St Pierres Sushi originated as a delicatessen and seafood store in Wellington in 1984. The restaurant's name St Pierres was derived from the French name for the New Zealand fish John Dory, and also refers to St Peter, the patron saint of fishermen. In 1992, St Pierres began selling sushi. A year later, the chain formed a partnership with the Japanese food exporter, The Tokyo Mutual Trading Company, for the supplies of traditional Japanese condiments in sushi making.

According to academics Rumi Sakamoto and Matthew Allen, St Pierres provided a template for the emergence of "Kiwi standard sushi" by marketing sushi as a "healthy, value-for-money lunch option able to compete with other ethnic food court options".

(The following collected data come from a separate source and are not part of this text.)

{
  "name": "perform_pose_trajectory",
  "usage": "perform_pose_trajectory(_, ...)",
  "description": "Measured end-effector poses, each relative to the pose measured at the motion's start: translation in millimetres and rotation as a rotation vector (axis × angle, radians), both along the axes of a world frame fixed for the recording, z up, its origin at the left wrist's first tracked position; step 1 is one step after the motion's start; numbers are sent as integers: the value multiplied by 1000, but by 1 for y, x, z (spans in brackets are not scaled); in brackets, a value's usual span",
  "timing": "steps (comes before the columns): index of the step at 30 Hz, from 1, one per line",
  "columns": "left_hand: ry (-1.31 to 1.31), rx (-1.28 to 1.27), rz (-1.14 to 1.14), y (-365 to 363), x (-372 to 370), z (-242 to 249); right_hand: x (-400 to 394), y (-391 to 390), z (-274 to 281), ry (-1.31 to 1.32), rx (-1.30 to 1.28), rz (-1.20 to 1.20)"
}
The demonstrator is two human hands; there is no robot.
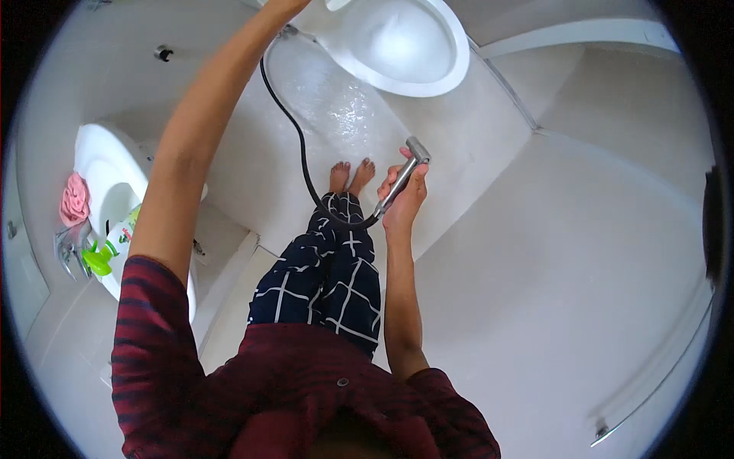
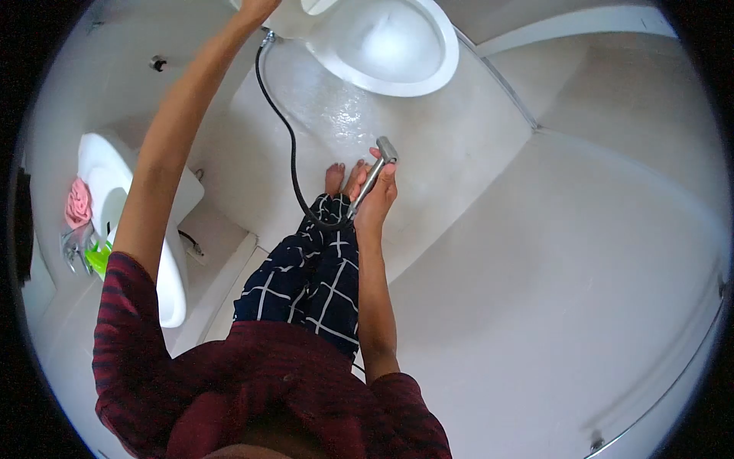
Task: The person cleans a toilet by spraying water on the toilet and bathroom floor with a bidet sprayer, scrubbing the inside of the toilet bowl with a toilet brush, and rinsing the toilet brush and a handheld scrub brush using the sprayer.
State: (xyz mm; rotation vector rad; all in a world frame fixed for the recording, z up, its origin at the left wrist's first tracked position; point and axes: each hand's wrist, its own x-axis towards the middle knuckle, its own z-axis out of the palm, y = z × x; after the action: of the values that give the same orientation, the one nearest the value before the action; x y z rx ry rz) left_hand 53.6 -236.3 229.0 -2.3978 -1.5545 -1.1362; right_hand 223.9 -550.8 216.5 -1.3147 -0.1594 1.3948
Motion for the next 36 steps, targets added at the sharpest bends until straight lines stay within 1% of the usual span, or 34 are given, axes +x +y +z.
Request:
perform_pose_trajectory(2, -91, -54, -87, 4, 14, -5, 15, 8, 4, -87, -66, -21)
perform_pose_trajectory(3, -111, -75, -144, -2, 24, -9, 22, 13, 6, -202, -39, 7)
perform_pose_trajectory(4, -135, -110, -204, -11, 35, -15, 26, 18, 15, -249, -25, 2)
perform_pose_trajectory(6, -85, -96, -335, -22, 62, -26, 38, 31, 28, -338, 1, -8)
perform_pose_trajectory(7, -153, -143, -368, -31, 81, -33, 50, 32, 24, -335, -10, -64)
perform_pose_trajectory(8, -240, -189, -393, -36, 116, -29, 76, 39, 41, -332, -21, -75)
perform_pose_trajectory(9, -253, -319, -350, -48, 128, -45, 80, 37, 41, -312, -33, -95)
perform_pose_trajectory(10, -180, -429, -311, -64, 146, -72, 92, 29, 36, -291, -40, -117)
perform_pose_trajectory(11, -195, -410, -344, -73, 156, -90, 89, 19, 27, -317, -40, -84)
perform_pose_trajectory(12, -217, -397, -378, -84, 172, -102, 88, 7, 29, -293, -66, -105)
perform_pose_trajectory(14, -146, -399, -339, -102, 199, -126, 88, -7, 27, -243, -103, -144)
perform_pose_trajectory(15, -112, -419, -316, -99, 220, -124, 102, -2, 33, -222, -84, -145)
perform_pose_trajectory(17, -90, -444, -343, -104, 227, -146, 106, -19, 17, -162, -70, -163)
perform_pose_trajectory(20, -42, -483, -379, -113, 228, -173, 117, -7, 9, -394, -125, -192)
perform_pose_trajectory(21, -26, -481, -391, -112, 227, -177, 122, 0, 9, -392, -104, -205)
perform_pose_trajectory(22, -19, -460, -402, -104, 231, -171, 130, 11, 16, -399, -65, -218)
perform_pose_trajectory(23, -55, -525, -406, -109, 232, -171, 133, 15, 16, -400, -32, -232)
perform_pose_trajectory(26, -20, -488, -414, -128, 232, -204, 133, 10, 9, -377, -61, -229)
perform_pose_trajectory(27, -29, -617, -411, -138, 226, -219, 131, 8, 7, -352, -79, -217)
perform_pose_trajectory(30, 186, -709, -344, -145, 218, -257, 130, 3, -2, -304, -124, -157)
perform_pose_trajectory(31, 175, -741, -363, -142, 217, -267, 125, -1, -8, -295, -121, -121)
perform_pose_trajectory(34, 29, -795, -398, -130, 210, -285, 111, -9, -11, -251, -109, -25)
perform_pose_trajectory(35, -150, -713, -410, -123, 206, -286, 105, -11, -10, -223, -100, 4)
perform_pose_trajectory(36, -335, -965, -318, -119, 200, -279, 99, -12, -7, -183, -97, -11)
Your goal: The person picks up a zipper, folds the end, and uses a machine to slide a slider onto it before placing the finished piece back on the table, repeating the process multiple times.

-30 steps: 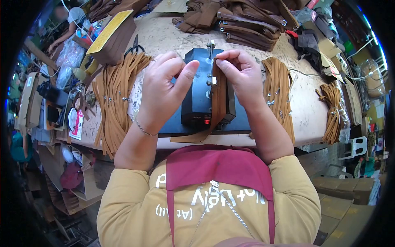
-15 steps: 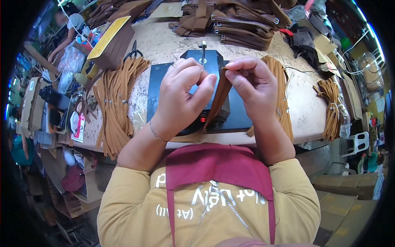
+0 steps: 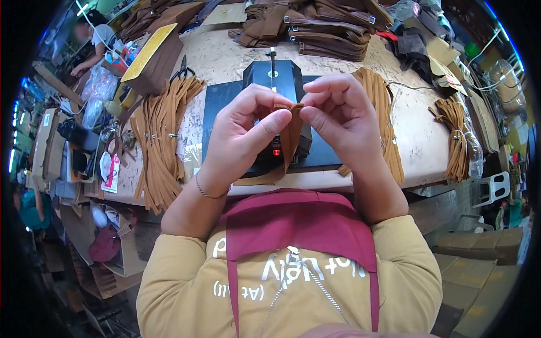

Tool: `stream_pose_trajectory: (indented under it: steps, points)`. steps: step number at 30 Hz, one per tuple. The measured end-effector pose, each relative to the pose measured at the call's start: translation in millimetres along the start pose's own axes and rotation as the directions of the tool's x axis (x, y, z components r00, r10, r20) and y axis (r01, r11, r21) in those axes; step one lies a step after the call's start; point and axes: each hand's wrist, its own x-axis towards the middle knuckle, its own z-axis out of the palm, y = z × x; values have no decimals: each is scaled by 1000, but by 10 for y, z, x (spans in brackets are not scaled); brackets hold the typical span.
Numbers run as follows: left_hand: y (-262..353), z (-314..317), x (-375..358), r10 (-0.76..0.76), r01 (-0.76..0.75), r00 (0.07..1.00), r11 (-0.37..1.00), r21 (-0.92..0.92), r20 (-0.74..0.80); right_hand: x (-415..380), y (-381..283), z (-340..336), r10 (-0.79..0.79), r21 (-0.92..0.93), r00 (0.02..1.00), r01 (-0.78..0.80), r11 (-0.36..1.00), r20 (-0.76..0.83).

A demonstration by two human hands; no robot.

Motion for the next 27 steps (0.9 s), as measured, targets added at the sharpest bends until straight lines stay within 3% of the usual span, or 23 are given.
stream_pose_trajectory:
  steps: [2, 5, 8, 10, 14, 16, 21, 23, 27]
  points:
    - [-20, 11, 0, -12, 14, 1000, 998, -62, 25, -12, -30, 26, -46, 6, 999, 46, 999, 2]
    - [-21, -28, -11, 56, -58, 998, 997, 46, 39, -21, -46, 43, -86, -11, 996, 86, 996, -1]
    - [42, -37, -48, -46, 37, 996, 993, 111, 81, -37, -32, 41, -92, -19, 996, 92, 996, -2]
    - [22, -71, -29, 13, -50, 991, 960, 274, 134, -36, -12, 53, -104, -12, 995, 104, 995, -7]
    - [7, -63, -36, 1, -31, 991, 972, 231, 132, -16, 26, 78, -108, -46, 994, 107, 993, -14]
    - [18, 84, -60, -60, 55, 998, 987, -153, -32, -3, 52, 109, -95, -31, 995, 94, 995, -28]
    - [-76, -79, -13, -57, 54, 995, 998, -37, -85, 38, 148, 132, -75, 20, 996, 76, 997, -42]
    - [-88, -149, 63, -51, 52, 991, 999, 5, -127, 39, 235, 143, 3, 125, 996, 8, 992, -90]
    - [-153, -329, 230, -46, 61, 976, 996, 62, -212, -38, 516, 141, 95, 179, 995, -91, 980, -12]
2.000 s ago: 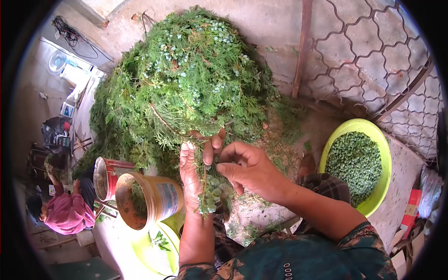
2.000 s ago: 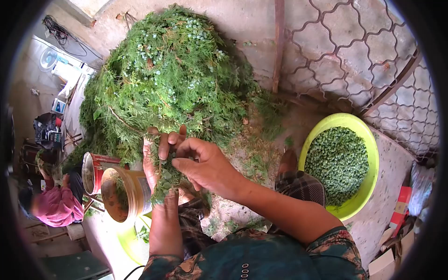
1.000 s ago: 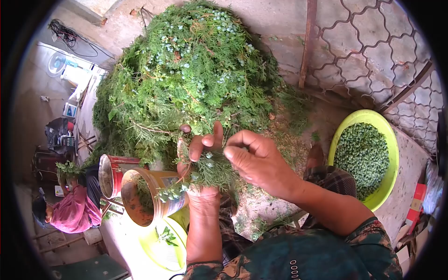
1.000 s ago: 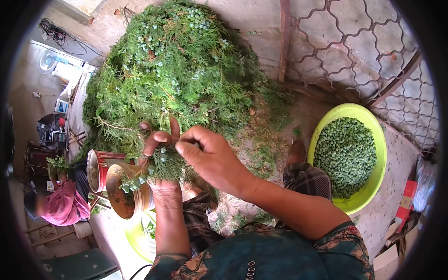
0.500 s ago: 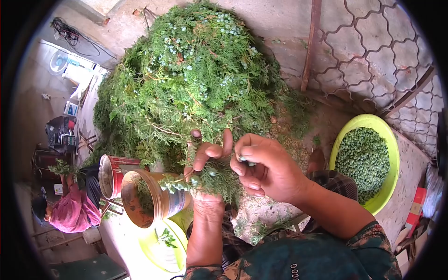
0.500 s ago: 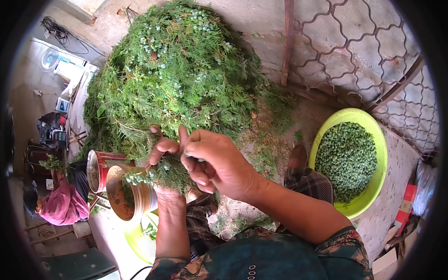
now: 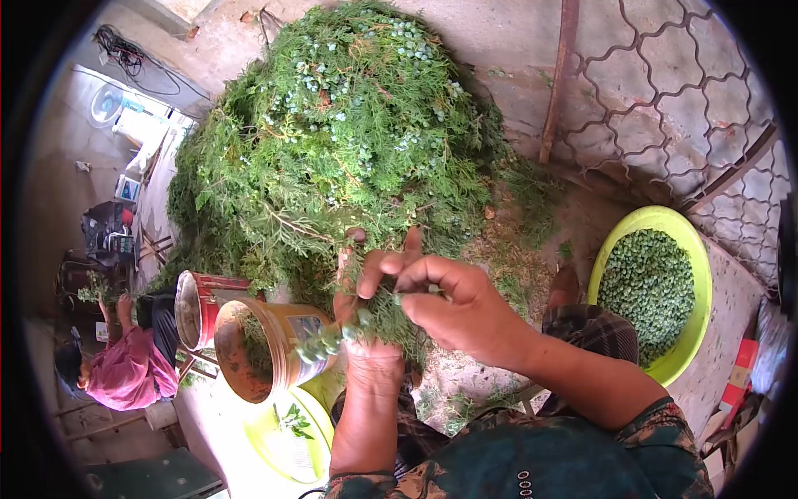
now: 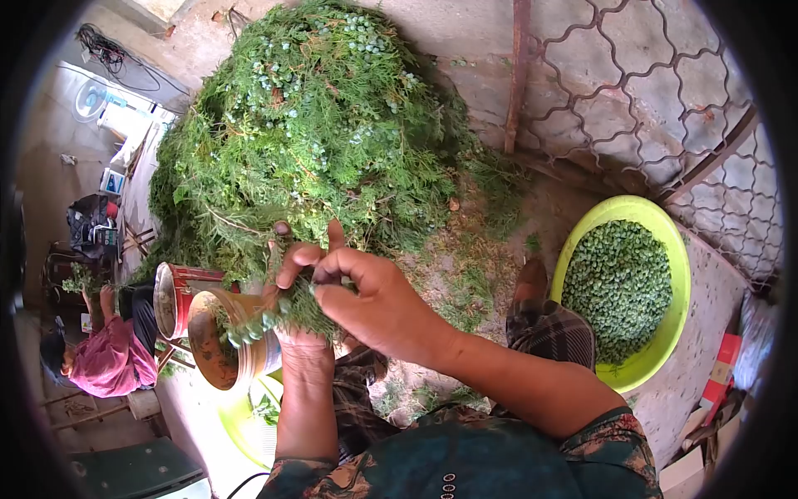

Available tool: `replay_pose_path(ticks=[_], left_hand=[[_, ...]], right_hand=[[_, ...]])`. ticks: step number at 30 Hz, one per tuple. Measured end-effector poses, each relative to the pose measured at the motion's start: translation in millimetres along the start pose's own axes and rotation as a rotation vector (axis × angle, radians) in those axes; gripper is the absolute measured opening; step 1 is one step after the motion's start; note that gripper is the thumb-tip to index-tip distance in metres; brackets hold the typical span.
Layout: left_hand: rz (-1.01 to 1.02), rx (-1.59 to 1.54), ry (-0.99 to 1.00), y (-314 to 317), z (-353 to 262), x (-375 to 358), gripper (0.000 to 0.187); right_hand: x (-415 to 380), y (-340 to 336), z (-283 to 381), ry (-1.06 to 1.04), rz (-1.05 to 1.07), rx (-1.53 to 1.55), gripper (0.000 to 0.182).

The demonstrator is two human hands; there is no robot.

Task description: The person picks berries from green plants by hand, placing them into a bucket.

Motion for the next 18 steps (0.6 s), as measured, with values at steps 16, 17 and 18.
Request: replay_pose_path(ticks=[16,17,18], left_hand=[[-0.040,0.398,0.103,-15,-27,2,0.024],[-0.085,0.523,0.118,-20,-31,1,0.023],[-0.093,0.614,0.123,-4,-28,-2,0.023]], right_hand=[[-3,3,-11,0.113,0.120,0.348,0.050],[-2,0,-13,0.109,0.116,0.348,0.050],[0,-3,-12,0.076,0.117,0.329,0.048]])
Point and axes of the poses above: each hand's wrist, its own x-axis towards the middle knuckle, its own y-axis out of the palm, z = x × y, the point moved 7 cm from there along x, towards the middle knuckle, and after that the axes turned 3 degrees about -x, right-handed, at the moved point
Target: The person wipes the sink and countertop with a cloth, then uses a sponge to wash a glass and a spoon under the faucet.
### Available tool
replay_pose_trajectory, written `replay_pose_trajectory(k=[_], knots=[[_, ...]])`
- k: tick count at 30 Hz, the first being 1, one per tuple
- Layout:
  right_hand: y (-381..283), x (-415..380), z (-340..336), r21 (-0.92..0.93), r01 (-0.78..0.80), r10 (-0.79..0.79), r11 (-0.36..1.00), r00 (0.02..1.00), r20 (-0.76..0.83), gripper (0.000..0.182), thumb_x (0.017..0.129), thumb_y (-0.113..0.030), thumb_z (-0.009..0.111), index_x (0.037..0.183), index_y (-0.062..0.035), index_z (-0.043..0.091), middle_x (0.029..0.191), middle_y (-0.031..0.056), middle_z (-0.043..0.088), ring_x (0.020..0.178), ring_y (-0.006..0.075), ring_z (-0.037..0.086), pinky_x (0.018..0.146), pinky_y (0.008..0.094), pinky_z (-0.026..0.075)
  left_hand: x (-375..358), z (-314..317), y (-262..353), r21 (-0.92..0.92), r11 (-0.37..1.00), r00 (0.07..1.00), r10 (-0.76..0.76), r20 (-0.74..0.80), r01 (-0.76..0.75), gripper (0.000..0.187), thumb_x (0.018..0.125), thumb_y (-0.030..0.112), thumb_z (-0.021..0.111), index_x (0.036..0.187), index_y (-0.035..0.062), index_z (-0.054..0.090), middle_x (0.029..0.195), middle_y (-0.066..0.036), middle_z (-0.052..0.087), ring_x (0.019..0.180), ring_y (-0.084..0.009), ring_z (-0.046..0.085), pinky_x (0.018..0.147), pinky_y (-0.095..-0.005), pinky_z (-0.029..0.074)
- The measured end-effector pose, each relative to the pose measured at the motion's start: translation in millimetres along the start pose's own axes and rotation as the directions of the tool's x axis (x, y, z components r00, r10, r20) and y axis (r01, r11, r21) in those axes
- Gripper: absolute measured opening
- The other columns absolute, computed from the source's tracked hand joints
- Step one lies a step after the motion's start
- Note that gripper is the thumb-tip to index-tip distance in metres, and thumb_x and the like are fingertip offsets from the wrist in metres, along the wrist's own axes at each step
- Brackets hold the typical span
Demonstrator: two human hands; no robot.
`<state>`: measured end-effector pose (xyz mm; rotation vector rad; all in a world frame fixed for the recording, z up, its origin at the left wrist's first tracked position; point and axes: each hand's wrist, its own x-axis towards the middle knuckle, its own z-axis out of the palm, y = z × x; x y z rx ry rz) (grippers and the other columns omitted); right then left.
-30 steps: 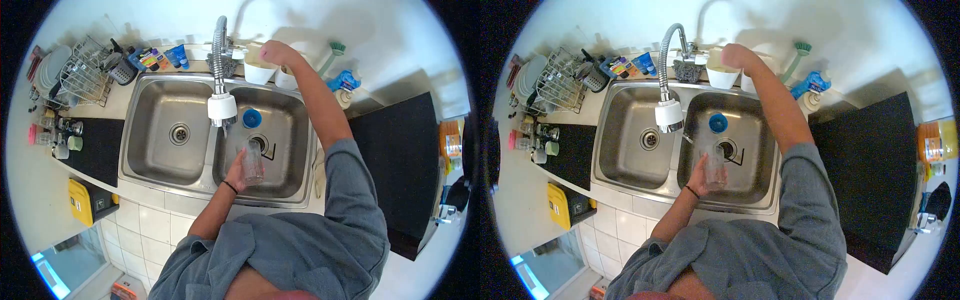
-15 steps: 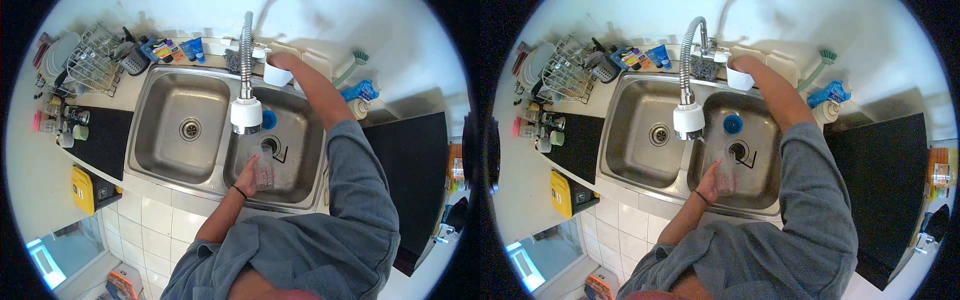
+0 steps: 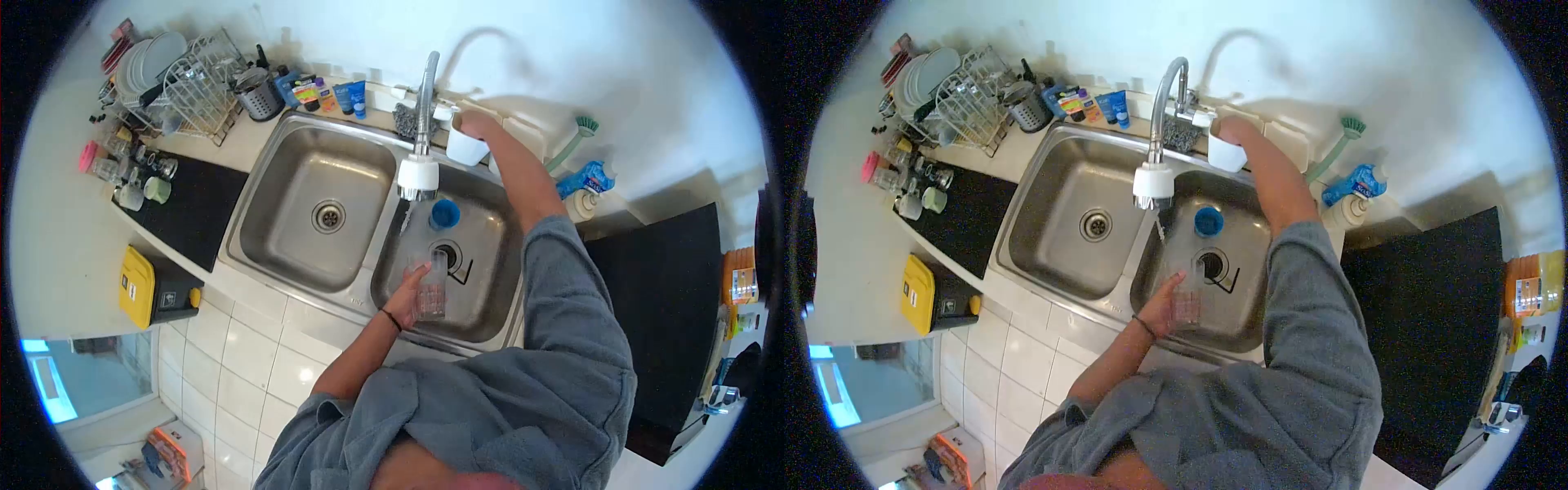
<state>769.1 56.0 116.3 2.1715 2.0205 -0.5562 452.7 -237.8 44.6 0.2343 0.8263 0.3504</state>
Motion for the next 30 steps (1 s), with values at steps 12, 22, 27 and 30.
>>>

Since 1993, St Pierres opened sushi and Bento Bowl restaurants across New Zealand in Christchurch, Wellington and Auckland. By November 2008, St Pierres had 28 stores in the major centres of New Zealand, including a store in Ponsonby, Auckland.

St Pierres went on to opened a new store in New Plymouth in December 2016, which created new jobs and in November 2019, a new store in Invercargill.

The sushi chain opened the country's first sushi drive-through restaurant in 2022 at Onehunga, Auckland. By February 2023, St Pierres Sushi had 69 stores across New Zealand including new stores in Tauranga, Ashburton, Nelson and Karaka in South Auckland. To boost growth, St Pierres introduced bento bowls to its online menu and in-store self-service kiosks. In 2023, the chain also signed on with food delivery service UberEats to bring sushi and bento bowl to the comfort of the customers' home.

In November 2024, on popular demand, the sushi chain opened its first store in Dunedin. In July 2025, St Pierres opened a second drive-through restaurant in Hastings.